Володька тоже притормозил. Подождал, пока впереди идущая машина не скрылась за плавным поворотом. Потом поехал ей вдогонку. По ту сторону плавного поворота им навстречу вынырнул грузовик. Когда Володька и Семен «прозрели» после ослепления ярким светом фар грузовика, они снова увидели «мазду». Начали ее догонять, но, заметив, что ее водитель нажал на тормоза, резко остановились и съехали на обочину под чей-то забор.
«Мазда» повернула на улицу и поехала дальше медленно и осторожно. Володька сразу понял – дальше асфальта нет.
– Ты выключи свет и посиди, а я пройдусь! – сказал ему Семен и вышел из машины.
Пересек дорогу и оказался в начале улицы. Увидел, как метрах в трехстах «мазда» съехала под забор едва различимого дома и остановилась. Ее габаритные огни погасли, мотор затих. Открылась и закрылась дверца. Скрипнула калитка.

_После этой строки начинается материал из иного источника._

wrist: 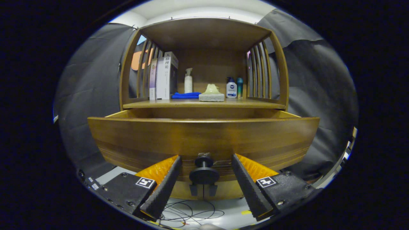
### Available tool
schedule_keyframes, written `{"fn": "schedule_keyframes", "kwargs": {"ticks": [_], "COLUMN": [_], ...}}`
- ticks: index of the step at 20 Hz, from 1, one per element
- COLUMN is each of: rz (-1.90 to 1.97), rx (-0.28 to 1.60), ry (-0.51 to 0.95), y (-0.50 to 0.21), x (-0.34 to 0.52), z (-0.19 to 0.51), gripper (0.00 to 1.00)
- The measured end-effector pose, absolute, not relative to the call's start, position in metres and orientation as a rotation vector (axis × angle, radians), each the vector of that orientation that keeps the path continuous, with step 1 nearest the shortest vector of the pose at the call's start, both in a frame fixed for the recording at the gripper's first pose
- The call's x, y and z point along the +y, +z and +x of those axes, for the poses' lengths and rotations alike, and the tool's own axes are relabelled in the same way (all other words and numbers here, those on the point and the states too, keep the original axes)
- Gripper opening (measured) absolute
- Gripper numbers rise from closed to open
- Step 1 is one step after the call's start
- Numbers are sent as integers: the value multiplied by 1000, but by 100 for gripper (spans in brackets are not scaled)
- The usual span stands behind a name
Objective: Pull open the drawer, take out the items inside it, and place them on the countertop above the cabinet.
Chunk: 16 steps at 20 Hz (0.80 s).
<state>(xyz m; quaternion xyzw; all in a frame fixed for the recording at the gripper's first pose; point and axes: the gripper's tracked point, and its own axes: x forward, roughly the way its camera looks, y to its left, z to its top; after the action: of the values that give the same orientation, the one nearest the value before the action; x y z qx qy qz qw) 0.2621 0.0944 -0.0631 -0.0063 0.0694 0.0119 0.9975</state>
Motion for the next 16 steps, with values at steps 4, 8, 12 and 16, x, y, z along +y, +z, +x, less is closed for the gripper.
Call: {"fn": "schedule_keyframes", "kwargs": {"ticks": [4,8,12,16], "rz": [-9,-10,-15,-6], "rx": [139,127,124,105], "ry": [23,18,13,21], "y": [-63,-61,-59,-57], "x": [96,97,98,98], "z": [271,288,305,325], "gripper": [100,100,100,100]}}
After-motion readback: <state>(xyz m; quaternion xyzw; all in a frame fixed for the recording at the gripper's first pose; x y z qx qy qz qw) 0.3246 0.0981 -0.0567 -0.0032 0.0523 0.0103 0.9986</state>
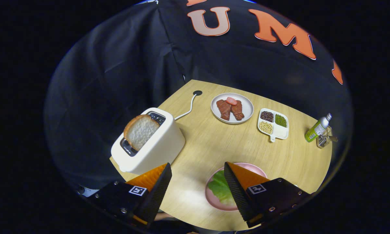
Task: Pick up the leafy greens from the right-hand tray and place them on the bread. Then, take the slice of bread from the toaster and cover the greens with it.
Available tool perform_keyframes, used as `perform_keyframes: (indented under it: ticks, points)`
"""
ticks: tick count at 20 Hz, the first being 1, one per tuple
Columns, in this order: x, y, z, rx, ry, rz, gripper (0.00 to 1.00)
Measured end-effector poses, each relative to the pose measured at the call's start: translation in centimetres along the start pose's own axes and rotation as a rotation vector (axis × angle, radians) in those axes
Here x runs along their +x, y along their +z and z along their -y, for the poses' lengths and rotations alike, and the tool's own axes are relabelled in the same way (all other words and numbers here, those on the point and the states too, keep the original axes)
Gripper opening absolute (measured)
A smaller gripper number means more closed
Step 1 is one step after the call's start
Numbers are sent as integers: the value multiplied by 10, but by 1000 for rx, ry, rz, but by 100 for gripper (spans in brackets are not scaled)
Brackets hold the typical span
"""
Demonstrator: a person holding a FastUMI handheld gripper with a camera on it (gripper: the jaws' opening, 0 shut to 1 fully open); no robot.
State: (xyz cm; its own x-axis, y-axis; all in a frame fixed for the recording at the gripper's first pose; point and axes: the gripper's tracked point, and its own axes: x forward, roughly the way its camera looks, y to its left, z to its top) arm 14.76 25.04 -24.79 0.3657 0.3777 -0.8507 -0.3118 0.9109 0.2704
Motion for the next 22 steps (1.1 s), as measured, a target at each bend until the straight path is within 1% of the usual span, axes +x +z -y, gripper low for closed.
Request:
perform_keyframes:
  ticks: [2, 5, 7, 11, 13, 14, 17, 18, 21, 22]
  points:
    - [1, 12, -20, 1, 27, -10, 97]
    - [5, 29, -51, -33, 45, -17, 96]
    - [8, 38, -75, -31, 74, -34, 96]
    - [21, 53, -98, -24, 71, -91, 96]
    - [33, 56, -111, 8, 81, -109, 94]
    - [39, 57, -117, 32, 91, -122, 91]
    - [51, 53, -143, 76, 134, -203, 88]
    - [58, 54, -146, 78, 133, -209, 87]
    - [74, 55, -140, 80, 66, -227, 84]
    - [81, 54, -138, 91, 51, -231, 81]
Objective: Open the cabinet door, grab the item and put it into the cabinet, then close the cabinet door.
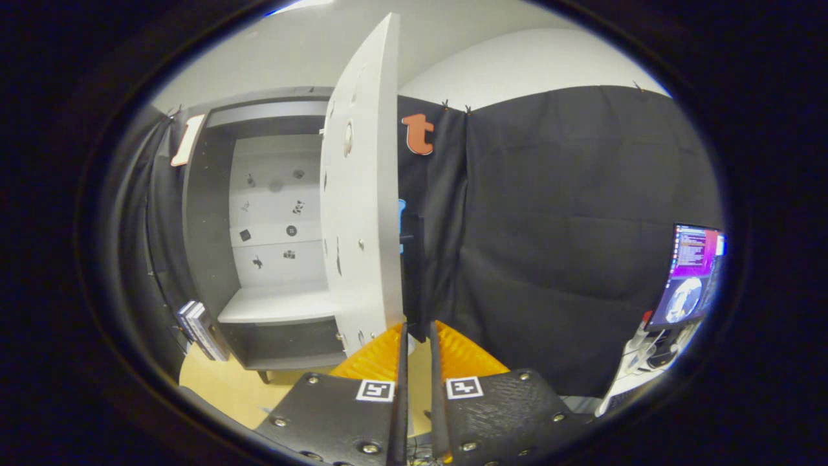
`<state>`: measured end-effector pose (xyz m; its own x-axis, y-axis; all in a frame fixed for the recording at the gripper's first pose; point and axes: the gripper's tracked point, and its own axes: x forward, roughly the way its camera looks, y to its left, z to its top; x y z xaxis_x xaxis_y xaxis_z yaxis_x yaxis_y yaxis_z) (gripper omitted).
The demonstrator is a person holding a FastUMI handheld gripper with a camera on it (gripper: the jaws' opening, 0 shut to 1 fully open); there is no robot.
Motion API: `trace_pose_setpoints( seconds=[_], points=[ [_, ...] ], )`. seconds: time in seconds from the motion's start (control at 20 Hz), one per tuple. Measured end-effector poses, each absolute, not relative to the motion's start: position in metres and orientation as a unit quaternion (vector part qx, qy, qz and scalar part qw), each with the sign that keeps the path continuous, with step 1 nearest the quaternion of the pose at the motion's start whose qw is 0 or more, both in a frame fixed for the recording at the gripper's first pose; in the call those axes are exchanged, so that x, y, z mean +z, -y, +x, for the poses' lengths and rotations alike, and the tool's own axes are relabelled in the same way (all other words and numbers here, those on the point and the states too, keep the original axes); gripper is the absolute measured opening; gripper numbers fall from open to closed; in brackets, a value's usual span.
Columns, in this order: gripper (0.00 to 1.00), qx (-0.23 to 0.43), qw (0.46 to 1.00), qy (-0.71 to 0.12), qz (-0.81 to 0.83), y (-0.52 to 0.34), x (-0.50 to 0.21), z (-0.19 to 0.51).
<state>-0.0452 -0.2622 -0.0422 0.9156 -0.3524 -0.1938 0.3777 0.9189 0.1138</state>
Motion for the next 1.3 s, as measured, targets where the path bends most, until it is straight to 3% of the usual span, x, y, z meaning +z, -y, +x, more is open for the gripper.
trace_pose_setpoints(
  seconds=[0.25,0.55,0.6,1.0,1.3],
  points=[
    [0.15,-0.170,0.979,-0.078,0.078,0.239,-0.036,-0.048],
    [0.18,-0.095,0.989,-0.082,0.083,0.165,-0.044,-0.040],
    [0.30,-0.085,0.990,-0.088,0.076,0.152,-0.050,-0.039],
    [0.82,-0.003,0.982,-0.156,0.105,0.047,-0.140,-0.014],
    [0.89,0.049,0.966,-0.225,0.115,-0.032,-0.243,0.011]
  ],
)
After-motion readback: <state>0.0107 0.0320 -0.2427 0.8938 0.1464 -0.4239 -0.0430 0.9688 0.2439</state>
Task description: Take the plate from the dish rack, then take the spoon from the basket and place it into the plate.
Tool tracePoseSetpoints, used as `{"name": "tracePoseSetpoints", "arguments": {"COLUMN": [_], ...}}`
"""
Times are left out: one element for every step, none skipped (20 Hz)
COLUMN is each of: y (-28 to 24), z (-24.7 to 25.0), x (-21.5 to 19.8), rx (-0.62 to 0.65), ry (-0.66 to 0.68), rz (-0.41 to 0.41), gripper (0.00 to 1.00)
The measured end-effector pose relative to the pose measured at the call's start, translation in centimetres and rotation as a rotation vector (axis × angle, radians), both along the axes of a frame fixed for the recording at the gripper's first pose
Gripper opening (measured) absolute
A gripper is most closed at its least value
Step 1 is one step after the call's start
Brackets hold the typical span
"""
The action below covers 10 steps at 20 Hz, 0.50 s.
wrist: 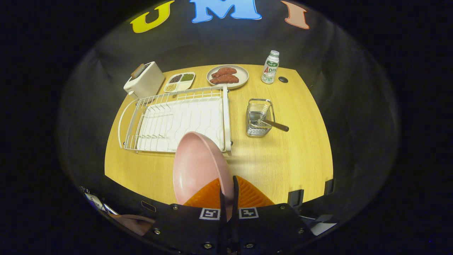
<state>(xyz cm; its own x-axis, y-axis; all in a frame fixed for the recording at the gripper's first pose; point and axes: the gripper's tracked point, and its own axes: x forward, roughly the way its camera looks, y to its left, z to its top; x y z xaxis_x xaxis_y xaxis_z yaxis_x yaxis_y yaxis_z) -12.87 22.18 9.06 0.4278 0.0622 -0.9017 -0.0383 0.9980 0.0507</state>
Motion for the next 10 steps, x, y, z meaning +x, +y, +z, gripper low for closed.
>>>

Семен удивился, насколько хорошо слышны были эти звуки в тишине сельского вечера. Он не спеша брел к красной машине. На ходу смотрел себе под ноги. Обходил лужи, отблескивавшие каким-то странным черным цветом. Сухая часть улицы, когда-то просто засыпанной щебнем или гравием и укатанной то ли грузовиком, то ли трактором, была не видна.
Несколько домов и хат с горящими окнами остались позади. Семен поймал себя на странном ощущении, будто он находится в каком-то параллельном, не реальном мире. Остановился и снова прислушался. И услышал лай собаки, тут же подхваченный еще несколькими псами.
Постоял неподвижно, слушая лай и его эхо. Тишина вернулась совершенно внезапно, словно кто-то приказал одновременно всем сельским псам замолчать.
До «мазды» оставалось не больше десяти шагов, когда Семен еще разок остановился и прислушался. Он уже видел одноэтажный кирпичный дом, под забором которого стояла «мазда». Видел порог в две или три ступеньки, ведущий к деревянной двери. Видел четыре небольших фасадных окошка, наполненных светом, и отсвет еще одного бокового окна, перед которым стояло голое, не проснувшееся еще от зимовки дерево.
Калитка во двор оказалась не запертой. И Семен зашел, обходя освещенные окошками неправильные квадраты палисадника.
Во втором окне промелькнула фигура женщины. Семен затаил дыхание. Детский плач прозвучал так близко, что Семен вздрогнул. Осмотрел внимательно окна и увидел, что в двух из них были открыты форточки.
«Надо подождать», – решил он.
И ощутил нарастающую в нем нерешительность. Желание подождать – это скрытое желание ничего не делать. Он это уже знал.
Из дома донесся легкий кухонный шум – вилки-ложки звякнули, тарелки опустились на деревянный стол.
«Хозяину дают ужин», – подумал Семен.
И вдруг ему стало любопытно. Как и чем будут кормить хозяина, вернувшегося с работы? Он вспомнил ужин с жареными белыми грибами, приготовленный недавно для него Вероникой. Он вспомнил какие-то эпизоды из старых советских фильмов, смешанные, перепутанные, но все изображающие мужиков или мужчин, сидящих за столом, и женщин или баб, суетящихся у плиты и несущих к столу кастрюли и сковородки, над которыми поднимается пар.
«Это какая-то другая жизнь, – подумал он и сам себя не понял. – Это другая жизнь… Та, что тут, за окнами, и та, что была показана в старых советских фильмах».
Мысли начали путаться, конфликтовать с логикой. Они словно вопросительно посматривали на него, будто он мог сказать, что вот эта мысль права, а вот та – нет. Опять возникло ощущение нереальности происходящего и нереальности этого места, этой улицы, этих домов.